Extracted entries
┄┄┄┄┄┄┄┄┄┄

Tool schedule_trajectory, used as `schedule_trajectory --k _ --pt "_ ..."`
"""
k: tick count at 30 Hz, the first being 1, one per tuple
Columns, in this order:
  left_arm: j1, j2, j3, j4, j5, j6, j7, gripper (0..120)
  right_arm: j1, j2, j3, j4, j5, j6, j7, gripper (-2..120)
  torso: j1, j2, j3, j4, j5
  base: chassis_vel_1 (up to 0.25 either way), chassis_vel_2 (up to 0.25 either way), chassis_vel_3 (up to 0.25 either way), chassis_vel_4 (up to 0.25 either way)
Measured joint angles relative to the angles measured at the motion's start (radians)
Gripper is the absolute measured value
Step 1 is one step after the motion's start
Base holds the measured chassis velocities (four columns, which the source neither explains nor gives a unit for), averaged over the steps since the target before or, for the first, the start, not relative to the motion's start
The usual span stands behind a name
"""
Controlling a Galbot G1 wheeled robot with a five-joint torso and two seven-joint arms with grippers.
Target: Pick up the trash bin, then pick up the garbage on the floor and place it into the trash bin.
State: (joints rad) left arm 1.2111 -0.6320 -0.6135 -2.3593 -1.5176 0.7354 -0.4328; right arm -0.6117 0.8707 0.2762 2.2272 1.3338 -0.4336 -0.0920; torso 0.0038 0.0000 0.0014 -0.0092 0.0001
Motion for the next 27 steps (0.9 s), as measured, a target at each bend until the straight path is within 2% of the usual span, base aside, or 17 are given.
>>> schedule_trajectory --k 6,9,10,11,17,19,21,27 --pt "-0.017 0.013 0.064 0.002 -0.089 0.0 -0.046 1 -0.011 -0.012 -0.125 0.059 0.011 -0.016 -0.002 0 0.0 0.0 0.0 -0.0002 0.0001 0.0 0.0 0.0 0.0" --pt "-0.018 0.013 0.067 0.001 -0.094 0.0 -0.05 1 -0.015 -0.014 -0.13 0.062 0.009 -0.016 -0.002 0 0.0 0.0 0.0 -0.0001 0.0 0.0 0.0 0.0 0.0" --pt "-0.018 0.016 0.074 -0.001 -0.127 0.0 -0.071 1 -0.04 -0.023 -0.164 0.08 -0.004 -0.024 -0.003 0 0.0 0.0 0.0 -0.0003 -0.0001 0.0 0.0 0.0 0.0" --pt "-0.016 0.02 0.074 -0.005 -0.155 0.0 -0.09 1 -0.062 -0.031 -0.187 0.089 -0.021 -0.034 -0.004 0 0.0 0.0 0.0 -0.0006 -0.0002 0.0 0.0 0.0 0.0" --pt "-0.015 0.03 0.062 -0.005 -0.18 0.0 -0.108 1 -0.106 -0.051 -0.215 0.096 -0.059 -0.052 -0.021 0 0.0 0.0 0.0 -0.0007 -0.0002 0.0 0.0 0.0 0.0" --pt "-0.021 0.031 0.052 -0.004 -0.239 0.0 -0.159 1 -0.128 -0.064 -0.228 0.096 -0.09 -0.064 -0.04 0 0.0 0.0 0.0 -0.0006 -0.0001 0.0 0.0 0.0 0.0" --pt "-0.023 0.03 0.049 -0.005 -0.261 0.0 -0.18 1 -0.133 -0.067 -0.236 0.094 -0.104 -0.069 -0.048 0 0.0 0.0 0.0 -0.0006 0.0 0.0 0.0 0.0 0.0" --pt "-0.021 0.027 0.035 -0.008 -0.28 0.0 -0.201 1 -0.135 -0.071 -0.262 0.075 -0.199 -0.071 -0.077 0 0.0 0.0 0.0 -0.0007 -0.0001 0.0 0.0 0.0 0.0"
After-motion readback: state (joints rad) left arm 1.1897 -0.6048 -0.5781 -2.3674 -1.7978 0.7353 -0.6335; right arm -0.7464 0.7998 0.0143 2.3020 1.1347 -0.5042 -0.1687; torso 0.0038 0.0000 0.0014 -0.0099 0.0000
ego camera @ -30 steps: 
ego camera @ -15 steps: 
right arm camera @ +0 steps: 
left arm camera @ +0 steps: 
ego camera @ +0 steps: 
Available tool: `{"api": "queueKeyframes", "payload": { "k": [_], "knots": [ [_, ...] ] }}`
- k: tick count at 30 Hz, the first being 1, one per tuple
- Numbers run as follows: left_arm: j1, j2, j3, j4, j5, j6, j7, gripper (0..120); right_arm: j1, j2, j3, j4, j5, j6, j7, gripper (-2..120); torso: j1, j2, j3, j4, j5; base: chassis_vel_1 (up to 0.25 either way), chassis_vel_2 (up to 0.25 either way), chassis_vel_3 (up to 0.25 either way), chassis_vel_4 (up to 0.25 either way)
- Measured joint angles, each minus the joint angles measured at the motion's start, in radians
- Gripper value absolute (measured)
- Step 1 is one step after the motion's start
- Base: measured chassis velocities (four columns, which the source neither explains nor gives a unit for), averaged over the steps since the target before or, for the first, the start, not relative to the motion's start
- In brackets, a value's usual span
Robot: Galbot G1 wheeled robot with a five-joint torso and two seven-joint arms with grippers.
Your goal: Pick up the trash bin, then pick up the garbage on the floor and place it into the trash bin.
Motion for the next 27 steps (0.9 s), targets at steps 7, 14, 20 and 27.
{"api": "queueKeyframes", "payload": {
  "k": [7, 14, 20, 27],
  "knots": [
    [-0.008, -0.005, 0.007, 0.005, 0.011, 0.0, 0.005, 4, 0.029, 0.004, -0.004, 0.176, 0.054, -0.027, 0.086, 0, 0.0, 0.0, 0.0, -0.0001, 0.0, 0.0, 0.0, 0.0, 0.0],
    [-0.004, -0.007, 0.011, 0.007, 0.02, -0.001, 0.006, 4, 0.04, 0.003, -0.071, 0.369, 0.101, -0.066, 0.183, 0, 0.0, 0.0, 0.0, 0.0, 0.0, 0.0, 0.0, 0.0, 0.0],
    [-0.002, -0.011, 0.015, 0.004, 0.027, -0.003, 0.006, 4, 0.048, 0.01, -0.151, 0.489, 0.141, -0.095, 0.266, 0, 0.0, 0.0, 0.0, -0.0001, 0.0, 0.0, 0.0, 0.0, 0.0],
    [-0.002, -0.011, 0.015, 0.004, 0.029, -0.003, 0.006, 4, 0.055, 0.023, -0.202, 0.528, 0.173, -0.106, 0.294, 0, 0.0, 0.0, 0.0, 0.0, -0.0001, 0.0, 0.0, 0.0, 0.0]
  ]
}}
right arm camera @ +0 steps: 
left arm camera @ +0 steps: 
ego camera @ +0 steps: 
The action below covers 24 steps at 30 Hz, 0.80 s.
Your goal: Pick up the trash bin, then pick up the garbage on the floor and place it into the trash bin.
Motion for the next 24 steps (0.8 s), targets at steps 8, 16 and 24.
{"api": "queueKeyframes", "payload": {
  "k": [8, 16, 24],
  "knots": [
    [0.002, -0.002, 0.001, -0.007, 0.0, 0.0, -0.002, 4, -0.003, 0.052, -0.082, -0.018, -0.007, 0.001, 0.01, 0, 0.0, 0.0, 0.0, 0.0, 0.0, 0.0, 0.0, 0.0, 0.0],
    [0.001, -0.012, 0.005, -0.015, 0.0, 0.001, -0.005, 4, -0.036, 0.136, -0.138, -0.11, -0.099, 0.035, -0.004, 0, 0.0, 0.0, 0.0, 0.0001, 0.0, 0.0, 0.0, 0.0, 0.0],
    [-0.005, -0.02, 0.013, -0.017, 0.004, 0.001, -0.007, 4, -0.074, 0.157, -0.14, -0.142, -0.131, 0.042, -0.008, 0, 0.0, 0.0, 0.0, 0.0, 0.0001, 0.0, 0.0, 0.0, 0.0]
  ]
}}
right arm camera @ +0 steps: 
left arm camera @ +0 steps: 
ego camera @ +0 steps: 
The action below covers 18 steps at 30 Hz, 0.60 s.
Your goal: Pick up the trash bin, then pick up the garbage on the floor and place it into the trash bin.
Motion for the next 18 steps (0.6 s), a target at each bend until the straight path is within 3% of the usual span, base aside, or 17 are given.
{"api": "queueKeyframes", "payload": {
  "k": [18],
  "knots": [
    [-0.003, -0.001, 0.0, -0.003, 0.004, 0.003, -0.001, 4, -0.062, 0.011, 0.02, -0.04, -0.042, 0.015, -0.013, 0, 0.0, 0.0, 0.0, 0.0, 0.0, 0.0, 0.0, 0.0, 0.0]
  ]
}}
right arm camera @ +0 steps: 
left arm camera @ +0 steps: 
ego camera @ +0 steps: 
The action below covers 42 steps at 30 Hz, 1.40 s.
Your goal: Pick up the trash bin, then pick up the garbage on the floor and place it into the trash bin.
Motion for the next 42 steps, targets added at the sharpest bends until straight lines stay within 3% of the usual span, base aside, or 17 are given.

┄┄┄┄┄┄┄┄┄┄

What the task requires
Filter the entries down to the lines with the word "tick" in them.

Written response
k: tick count at 30 Hz, the first being 1, one per tuple
- k: tick count at 30 Hz, the first being 1, one per tuple

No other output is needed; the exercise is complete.